IF分を使っってもう少し実用的なプログラムを作ってみたいと思います。前回の学習の最後の問題で、メタボを計算する関数を作りました。BMIという数値ですが、18.5未満が低体重、18.5から25が普通、25以上だと肥満だということです。BMI計算関数の戻り値をIF分を使って判断しメッセージで表示してみます。

プログラムの書き始め

まずは第3回目で作ったTest10プログラムとBMI関数をコピーしてから始めます。今回はTest11とします。プログラムの書き始めは、実行することを言葉でコメント行として書き出すとやりやすくなります。例えば次のように始めます。

Sub Test11()
Dim dbl体重 As Double
Dim dbl身長 As Double
Dim dblRet As Double

  dbl体重 = 57.5
  dbl身長 = 1.58
  dblRet = BMI(dbl体重, dbl身長)

  ‘dblRetが18.5未満のとき
  ‘低体重と表示する

  ‘dblRetが18.5から25未満のとき
  ‘普通体重と表示する

  ‘dblRetが25以上のとき
  ‘肥満体重と表示する

  MsgBox dblRet  ‘この行は削除する
End Sub

Function BMI計算(dbl体重 As Double, dbl身長 As Double) As Double
Dim dblRet As Double

  dblRet = dbl体重 / (dbl身長 * dbl身長)
  BMI= dblRet

End Function

あとはコメントに対応したプログラムを書くだけです。書いてみましょう。

回答例

BMI関数は変更がないので、Test11のみ下記に示します。

Sub Test11()
Dim dbl体重 As Double
Dim dbl身長 As Double
Dim dblRet As Double

  dbl体重 = 57.5
  dbl身長 = 1.58
  dblRet = BMI(dbl体重, dbl身長)

  ‘dblRetが18.5未満のとき
  If dblRet < 18.5 Then
    ‘低体重と表示する
    MsgBox “低体重”

  ‘dblRetが18.5以上25未満のとき
  ElseIf dblRet >= 18.5 And dblRet < 25 Then
    ‘普通体重と表示する
    MsgBox “普通体重”

  ‘dblRetが25以上のとき
  ElseIf dblRet >= 25 Then
    ‘肥満体重と表示する
    MsgBox “肥満体重”
  Else
    MsgBox “-”
  End If

End Sub

IF文の最後に、全ての条件に一致しないことがあるかもしれないので、Elseを追加しました。尚、IF文ではなく、Select文でも可能です。
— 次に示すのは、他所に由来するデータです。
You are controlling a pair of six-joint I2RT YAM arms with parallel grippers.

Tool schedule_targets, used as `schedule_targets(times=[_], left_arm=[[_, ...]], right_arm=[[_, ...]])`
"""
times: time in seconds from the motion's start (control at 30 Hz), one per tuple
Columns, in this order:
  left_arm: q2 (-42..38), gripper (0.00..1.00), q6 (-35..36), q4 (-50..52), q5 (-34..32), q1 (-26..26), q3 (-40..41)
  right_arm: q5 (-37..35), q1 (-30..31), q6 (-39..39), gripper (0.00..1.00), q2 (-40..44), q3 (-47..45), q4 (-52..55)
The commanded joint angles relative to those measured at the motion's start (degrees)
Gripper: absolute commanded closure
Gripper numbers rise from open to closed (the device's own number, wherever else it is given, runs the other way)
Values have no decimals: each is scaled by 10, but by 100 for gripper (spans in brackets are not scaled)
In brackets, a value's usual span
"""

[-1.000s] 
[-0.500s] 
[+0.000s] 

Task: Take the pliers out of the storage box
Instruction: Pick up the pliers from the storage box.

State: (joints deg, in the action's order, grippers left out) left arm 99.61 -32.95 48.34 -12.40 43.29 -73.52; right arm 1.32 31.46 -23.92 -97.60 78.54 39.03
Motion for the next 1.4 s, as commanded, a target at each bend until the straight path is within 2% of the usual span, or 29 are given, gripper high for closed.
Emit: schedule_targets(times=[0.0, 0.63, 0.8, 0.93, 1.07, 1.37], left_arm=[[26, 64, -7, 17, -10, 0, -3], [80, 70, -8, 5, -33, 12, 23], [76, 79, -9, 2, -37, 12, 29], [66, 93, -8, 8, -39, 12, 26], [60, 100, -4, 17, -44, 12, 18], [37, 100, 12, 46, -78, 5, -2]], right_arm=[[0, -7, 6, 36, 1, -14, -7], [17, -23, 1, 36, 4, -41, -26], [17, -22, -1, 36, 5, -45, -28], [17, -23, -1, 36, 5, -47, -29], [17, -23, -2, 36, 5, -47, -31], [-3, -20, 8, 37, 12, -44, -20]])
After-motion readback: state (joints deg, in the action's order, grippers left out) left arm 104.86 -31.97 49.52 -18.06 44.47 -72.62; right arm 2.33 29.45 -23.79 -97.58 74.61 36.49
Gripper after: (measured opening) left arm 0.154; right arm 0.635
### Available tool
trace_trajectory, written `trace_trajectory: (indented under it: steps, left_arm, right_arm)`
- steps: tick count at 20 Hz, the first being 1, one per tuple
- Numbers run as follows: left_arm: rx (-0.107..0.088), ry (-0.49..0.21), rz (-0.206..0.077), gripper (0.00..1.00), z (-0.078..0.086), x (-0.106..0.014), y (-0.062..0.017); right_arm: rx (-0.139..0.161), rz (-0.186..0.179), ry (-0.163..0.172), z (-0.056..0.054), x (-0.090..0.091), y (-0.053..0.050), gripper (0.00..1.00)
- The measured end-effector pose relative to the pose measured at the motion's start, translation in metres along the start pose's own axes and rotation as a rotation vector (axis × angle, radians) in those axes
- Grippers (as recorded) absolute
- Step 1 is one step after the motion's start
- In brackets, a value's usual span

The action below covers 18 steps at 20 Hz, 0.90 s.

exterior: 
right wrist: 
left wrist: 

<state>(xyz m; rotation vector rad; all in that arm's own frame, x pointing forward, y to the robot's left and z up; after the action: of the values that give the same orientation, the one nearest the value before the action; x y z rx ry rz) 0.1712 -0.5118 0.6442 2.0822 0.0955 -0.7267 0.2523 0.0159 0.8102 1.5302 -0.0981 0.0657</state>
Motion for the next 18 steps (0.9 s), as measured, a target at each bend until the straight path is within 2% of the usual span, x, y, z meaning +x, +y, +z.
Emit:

4回目はこれで終了します。もし、余力があれば次の2つのプログラムにチャレンジしてください。このプログラムは最終回でつかいます。

その1:

Test11を次のように書き直してください。実は日本ではBMI値が25以上で肥満としてますが、世界標準値では25以上の数値がさらに4つに分割され評価されるそうです。

  • 25以上30未満・・・肥満1度
  • 30以上35未満・・・肥満2度
  • 35以上40未満・・・肥満3度
  • 40以上・・・・・・肥満4度

上記の条件を追加してプログラムを完成させてください。

その2:

BMI値を計算する関数のように、BMI値から状態を表す次のような関数を作ってください。

  • 関数名はBMI判断
  • 引数は一つ。double型。
  • 戻り値は文字列。(”低体重”,”普通体重”,”肥満体重”)
  • Test11中の、BMI値をIF分で判断して普通、肥満などのメッセージを表示している部分を切り取って新しい関数をつくります。先ほどの肥満1度~4度を加えてもいいです。